Despite being an All-Star in the Japanese and major leagues and making more than $80 million in the United States, Matsui, who turns 38 in June, said he had no problem taking a minor-league deal that did not include any guarantee of a callup or an out clause.
"As far as the minor-league offer, I think that really resembles where I'm at as far as myself as a baseball player," Matsui said.
After playing nine seasons in the majors (2003-09 with the Yankees) and hitting .251 for Oakland last season, Matsui went unsigned but wanted to keep playing in the states, with no thoughts of returning to Japan.
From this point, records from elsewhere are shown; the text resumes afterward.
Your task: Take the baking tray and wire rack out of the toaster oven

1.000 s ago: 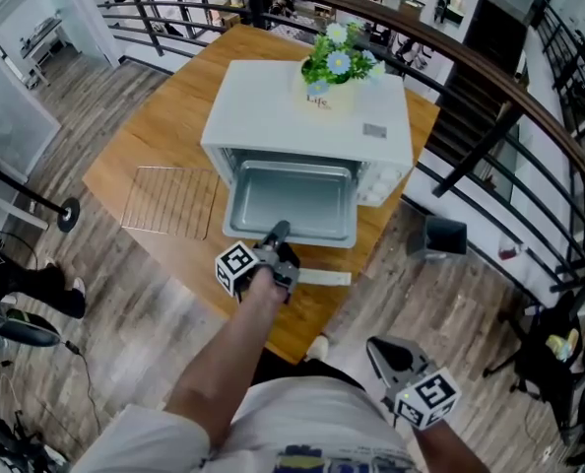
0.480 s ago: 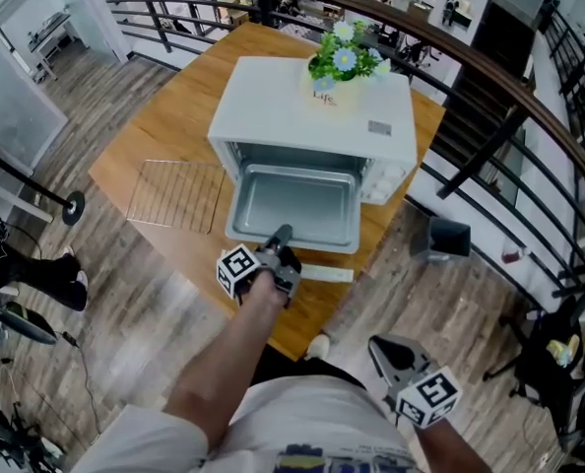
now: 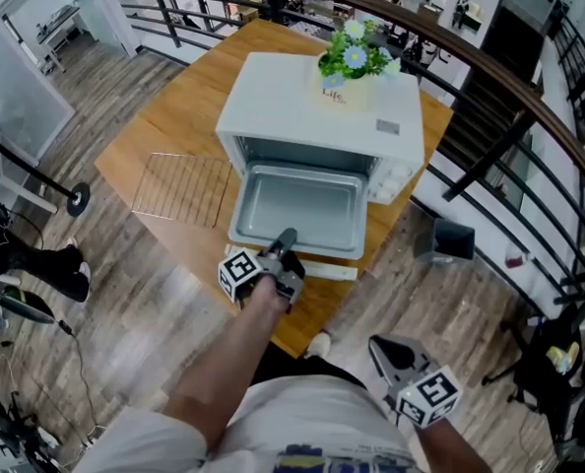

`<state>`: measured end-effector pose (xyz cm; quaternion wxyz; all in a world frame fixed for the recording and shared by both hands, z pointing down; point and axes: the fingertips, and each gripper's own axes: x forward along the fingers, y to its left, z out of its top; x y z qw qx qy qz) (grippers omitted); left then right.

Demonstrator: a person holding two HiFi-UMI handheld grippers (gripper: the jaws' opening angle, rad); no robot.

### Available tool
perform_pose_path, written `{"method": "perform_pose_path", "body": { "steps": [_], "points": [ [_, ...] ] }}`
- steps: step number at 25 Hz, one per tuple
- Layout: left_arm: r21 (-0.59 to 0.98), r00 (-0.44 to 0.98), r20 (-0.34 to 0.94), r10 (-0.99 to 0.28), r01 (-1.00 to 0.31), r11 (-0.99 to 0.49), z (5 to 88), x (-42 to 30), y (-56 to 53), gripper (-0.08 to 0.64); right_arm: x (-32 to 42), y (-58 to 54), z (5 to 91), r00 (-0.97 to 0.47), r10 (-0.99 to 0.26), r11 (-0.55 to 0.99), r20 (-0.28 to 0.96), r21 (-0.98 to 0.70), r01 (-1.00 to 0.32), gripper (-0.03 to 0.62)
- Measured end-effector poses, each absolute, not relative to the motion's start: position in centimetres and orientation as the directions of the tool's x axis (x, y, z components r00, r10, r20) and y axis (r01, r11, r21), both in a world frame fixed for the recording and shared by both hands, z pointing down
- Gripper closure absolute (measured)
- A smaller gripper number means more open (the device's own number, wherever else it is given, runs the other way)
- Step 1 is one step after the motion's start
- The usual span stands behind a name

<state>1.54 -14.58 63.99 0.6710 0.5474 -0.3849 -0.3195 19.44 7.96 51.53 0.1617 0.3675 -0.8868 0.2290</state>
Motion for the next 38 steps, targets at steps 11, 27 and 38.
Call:
{"method": "perform_pose_path", "body": {
  "steps": [11,27,38],
  "points": [
    [0.983,0.519,0.162,-0.839,-0.009,0.184,63.3,1.2,-12.4,0.499,18.6,7.9,51.5,-0.704,-0.555,0.654,0.444,-0.290,-0.698,0.591],
    [0.986,0.539,0.136,-0.831,0.011,0.169,61.5,0.5,-9.9,0.497,16.5,7.2,51.3,-0.730,-0.516,0.692,0.449,-0.283,-0.664,0.591],
    [0.987,0.540,0.125,-0.832,0.017,0.159,59.3,-2.7,-8.5,0.497,13.9,6.0,51.1,-0.749,-0.479,0.716,0.458,-0.289,-0.635,0.591]
  ]
}}
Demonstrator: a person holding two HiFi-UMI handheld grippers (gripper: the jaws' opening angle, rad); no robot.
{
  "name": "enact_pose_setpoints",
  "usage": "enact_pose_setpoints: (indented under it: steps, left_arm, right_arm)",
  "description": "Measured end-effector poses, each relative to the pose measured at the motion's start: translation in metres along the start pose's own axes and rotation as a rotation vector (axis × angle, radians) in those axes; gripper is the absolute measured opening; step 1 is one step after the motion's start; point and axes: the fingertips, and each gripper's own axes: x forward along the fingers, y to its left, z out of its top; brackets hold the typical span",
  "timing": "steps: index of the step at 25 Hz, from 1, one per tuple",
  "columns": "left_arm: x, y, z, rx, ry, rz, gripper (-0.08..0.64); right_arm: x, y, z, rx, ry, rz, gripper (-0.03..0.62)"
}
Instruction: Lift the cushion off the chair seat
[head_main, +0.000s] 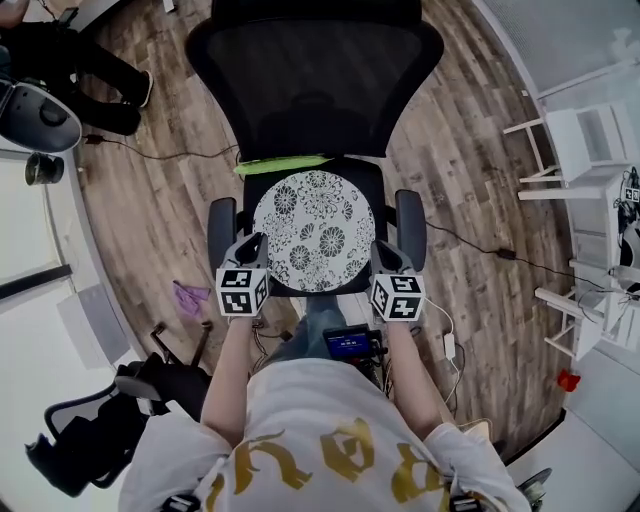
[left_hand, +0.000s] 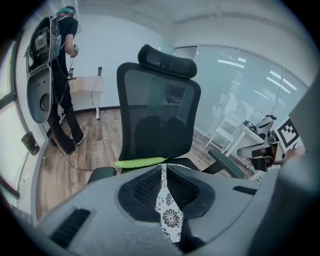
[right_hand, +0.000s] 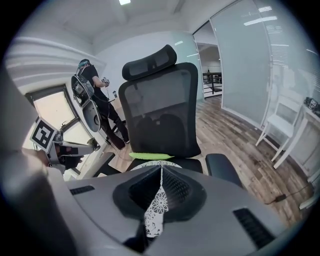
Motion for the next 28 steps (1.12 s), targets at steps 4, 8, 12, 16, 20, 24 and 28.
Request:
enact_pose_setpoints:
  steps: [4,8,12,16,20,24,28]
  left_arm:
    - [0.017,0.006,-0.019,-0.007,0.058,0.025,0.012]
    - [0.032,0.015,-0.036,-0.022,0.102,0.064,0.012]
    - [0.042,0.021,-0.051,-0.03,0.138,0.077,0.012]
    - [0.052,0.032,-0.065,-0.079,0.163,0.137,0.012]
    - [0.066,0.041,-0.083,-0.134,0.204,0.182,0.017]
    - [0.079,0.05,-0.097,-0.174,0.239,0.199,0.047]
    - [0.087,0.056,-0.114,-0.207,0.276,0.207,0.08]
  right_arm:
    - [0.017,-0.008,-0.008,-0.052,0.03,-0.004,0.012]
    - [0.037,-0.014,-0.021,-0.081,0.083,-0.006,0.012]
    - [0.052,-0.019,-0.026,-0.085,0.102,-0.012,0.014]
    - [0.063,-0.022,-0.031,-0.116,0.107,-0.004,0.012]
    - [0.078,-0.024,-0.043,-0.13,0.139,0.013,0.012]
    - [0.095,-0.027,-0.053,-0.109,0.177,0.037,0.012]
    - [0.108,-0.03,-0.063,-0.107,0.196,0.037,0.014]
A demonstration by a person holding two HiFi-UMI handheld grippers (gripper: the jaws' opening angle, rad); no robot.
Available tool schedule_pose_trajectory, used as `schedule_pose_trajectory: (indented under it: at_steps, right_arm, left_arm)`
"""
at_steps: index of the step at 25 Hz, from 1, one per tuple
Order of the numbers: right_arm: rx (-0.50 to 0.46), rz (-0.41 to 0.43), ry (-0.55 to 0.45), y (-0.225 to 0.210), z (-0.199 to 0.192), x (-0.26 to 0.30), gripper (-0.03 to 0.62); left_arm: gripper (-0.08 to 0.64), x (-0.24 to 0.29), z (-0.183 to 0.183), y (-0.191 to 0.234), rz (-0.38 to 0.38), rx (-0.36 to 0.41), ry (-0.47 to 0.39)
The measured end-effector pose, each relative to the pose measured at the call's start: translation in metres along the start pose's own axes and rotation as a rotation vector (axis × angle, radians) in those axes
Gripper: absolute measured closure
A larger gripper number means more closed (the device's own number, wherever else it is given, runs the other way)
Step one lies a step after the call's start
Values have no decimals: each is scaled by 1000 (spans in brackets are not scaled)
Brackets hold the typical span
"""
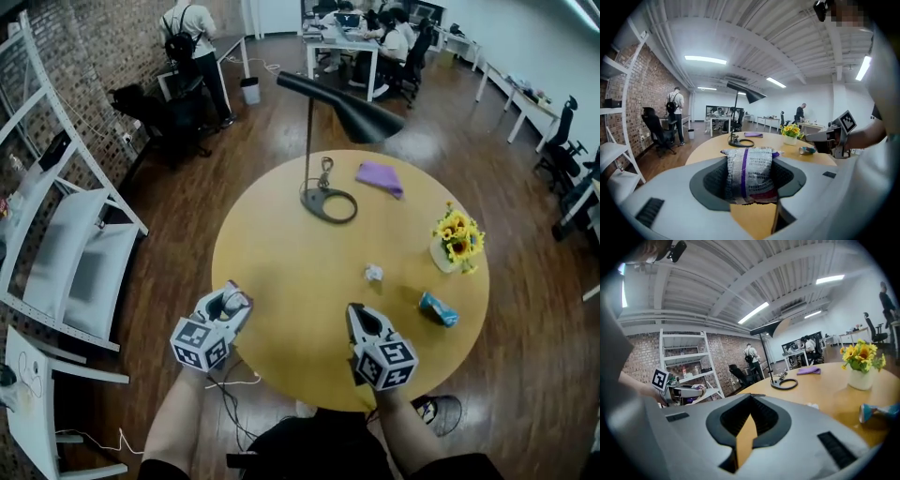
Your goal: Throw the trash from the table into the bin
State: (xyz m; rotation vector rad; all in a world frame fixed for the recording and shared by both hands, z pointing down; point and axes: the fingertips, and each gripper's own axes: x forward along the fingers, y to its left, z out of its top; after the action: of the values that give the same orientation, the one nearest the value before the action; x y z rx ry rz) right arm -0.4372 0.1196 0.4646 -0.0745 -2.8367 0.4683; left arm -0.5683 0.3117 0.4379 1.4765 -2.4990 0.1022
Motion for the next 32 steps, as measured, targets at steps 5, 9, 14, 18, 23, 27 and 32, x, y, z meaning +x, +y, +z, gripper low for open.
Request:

The Rays had interest, executive vice president Andrew Friedman said, and after they ended up signing Luke Scott and Carlos Peña, they kept the conversation ongoing, keen to the idea of adding depth.
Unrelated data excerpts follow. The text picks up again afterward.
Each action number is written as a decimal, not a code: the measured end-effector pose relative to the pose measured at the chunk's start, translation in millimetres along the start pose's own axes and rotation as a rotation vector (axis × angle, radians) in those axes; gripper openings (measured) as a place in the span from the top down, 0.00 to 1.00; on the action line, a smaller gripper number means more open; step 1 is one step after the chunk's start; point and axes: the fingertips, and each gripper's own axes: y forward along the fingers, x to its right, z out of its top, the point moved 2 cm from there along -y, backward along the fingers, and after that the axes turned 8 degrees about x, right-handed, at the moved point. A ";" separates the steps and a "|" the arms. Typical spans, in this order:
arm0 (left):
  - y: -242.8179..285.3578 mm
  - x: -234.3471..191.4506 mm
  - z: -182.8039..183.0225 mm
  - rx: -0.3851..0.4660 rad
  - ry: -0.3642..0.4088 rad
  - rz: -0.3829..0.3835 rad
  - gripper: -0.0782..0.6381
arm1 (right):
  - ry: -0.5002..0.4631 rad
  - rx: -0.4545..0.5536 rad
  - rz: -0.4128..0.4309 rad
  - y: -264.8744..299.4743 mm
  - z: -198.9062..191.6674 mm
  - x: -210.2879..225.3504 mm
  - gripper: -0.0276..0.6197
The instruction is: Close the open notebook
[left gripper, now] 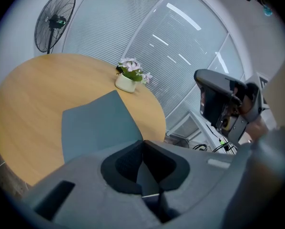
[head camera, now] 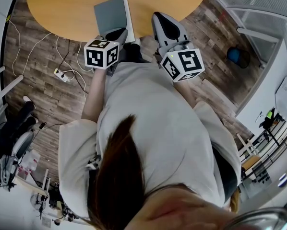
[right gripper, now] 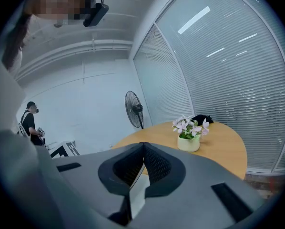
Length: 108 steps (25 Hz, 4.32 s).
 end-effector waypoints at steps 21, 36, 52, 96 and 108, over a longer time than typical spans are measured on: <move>40.9 -6.6 -20.4 -0.065 -0.003 0.024 0.85 | 0.014 -0.007 -0.014 1.4 -2.6 9.6 0.95; 67.5 -13.8 -37.3 -0.169 -0.022 0.066 0.84 | 0.018 -0.007 -0.031 -9.0 -1.7 16.5 0.95; 65.5 -1.8 -38.4 -0.148 -0.039 -0.032 0.64 | 0.020 -0.014 -0.034 -9.2 -5.7 15.1 0.95; 27.7 -10.9 39.7 0.186 0.114 0.162 0.87 | -0.033 0.012 0.016 -4.1 11.0 -10.9 0.95; -29.0 -11.0 123.2 0.444 0.282 0.196 0.87 | -0.092 0.066 0.022 10.0 30.9 -30.0 0.95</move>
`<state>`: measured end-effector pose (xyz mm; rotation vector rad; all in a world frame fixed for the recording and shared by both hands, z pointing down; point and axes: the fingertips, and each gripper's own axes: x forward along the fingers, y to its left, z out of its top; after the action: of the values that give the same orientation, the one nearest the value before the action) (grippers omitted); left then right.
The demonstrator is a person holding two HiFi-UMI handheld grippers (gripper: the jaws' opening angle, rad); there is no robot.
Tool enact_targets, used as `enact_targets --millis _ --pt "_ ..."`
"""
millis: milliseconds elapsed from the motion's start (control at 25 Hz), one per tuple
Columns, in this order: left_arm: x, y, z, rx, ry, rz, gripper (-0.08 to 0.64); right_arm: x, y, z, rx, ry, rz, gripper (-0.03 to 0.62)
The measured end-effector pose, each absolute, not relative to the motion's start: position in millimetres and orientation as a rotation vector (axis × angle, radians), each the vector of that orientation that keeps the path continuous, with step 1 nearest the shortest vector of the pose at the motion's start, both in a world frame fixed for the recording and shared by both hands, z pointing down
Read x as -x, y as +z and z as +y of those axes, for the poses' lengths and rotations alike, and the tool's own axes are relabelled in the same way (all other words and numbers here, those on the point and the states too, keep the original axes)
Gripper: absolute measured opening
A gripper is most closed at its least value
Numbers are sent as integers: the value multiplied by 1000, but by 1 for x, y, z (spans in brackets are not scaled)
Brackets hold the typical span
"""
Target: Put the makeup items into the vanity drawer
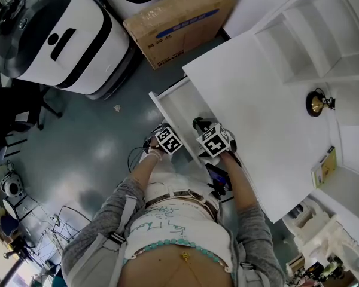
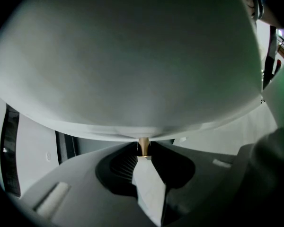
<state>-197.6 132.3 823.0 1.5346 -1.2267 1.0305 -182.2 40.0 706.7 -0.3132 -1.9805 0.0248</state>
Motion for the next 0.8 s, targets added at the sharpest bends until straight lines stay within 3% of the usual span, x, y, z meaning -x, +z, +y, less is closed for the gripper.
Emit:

"We've always had a tremendous amount of respect for him and what he does in the batter's box, the type of person he is, the type of teammate he is, the success that he's enjoyed," Friedman said. "So he's always been someone that's been on our radar."
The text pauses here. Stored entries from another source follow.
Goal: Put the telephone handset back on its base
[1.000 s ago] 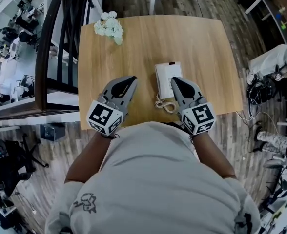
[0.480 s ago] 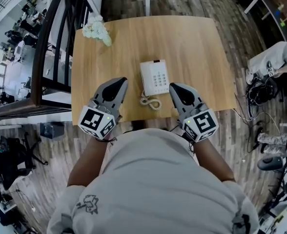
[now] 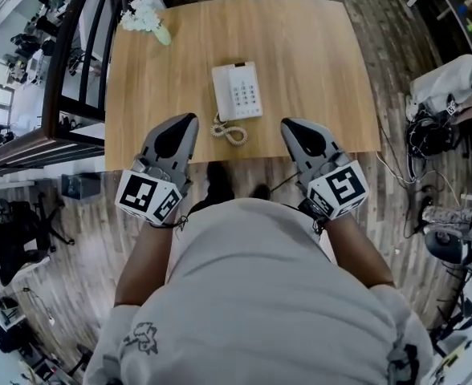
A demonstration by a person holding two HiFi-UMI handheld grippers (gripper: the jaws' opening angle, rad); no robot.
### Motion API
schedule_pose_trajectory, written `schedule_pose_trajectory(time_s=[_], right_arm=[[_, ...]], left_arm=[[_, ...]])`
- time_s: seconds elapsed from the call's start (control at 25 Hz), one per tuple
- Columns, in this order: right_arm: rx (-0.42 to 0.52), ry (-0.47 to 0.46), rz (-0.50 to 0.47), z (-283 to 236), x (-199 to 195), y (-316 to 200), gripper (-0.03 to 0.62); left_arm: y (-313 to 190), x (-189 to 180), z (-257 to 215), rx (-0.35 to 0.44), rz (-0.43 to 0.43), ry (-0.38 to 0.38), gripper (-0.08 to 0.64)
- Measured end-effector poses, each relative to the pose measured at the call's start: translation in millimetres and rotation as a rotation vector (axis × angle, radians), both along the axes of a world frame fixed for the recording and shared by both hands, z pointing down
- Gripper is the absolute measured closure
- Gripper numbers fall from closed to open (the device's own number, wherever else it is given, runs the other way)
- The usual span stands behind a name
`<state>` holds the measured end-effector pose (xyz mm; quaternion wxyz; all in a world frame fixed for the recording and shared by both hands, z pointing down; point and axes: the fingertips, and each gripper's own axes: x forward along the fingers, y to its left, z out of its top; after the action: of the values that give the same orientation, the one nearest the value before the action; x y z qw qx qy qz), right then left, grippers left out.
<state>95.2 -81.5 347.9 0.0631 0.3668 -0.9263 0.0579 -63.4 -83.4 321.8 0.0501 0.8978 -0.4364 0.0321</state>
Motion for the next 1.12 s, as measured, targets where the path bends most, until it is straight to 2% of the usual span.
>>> schedule_pose_trajectory(time_s=[0.32, 0.52, 0.84, 1.12], right_arm=[[0.020, 0.002, -0.010, -4, 0, 33, 0.587], [0.022, -0.055, -0.010, -18, -10, 63, 0.588], [0.045, -0.044, -0.020, -22, -62, 115, 0.586], [0.095, -0.051, 0.001, -24, -120, 165, 0.586]], left_arm=[[37, 5, 3, -0.006, 0.032, -0.005, 0.554], [66, 0, 5, -0.016, 0.096, -0.005, 0.554], [120, -53, 8, -0.032, 0.107, 0.002, 0.554], [171, -118, 11, -0.028, 0.095, 0.006, 0.554]])
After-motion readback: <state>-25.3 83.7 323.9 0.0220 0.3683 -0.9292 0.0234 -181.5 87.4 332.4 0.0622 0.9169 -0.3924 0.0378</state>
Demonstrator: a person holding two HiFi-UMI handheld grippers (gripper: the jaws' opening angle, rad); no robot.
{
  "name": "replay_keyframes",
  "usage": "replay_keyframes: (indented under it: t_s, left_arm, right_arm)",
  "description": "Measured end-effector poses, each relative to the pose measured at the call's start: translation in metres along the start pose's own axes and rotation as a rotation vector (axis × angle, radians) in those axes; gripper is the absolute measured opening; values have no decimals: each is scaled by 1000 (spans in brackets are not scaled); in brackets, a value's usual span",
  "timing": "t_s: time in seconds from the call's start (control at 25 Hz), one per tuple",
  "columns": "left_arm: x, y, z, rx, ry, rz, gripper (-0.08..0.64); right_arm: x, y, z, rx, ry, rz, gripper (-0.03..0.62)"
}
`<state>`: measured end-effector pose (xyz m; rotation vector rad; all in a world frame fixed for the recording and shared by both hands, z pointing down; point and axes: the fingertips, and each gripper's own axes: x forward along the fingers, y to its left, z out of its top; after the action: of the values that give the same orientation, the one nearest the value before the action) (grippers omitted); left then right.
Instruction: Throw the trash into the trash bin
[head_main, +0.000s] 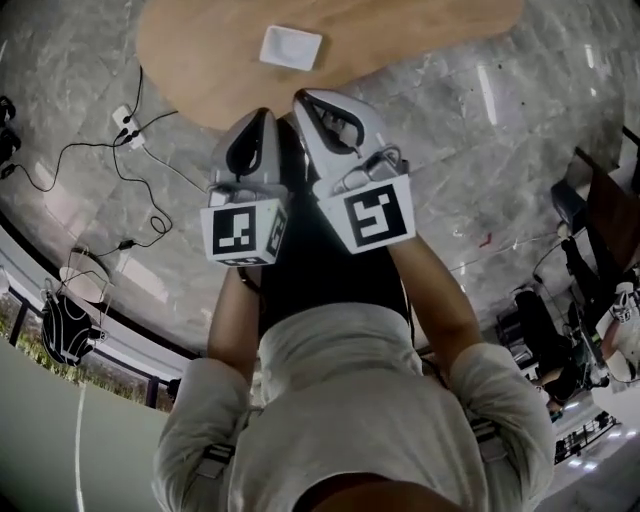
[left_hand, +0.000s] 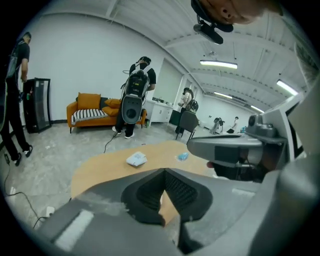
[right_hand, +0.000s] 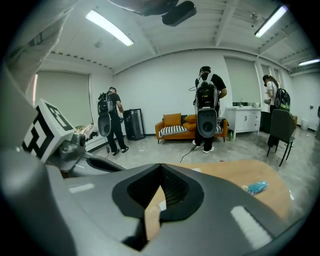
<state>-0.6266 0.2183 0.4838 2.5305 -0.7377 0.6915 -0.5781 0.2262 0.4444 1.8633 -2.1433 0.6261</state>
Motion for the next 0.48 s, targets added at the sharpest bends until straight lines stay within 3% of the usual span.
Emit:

Even though Matsui signed a minor-league deal (with the terms not available), it was still major news in Japan. About 50 Japanese journalists were at the Trop (and most headed to Port Charlotte), and the news conference was carried live on two networks in Japan, where it was midnight.
Matsui will report first to Port Charlotte, working out for the first time this morning with the extended spring group. The plan is for him to play a few games there, then report to Durham by mid May. Matsui, who spent most of the offseason in New York working out, said he isn't far from being ready: "Physically I feel really good. I feel I'm in pretty good condition, so hopefully it shouldn't take too long."
Asked how long he'd stay in the minors, Matsui said: "I guess I really don't have an answer for that right now."
Though "there's nothing formal" in place regarding an out clause if Matsui doesn't get called up, Friedman said if another team was interested in having him in the majors, they would, as they have in the past, try to work something out: "We've demonstrated over time that we'll be extremely fair with players in our organization and with someone of his caliber we're going to treat him with the respect that he deserves. … But we'll never be an issue in the process of him getting back to the major leagues where he belongs."
Though the interim steps are somewhat uncertain, Matsui is clear on the end game. "It's to hopefully join the team," he said, "and be some kind of force for the team at the major-league level."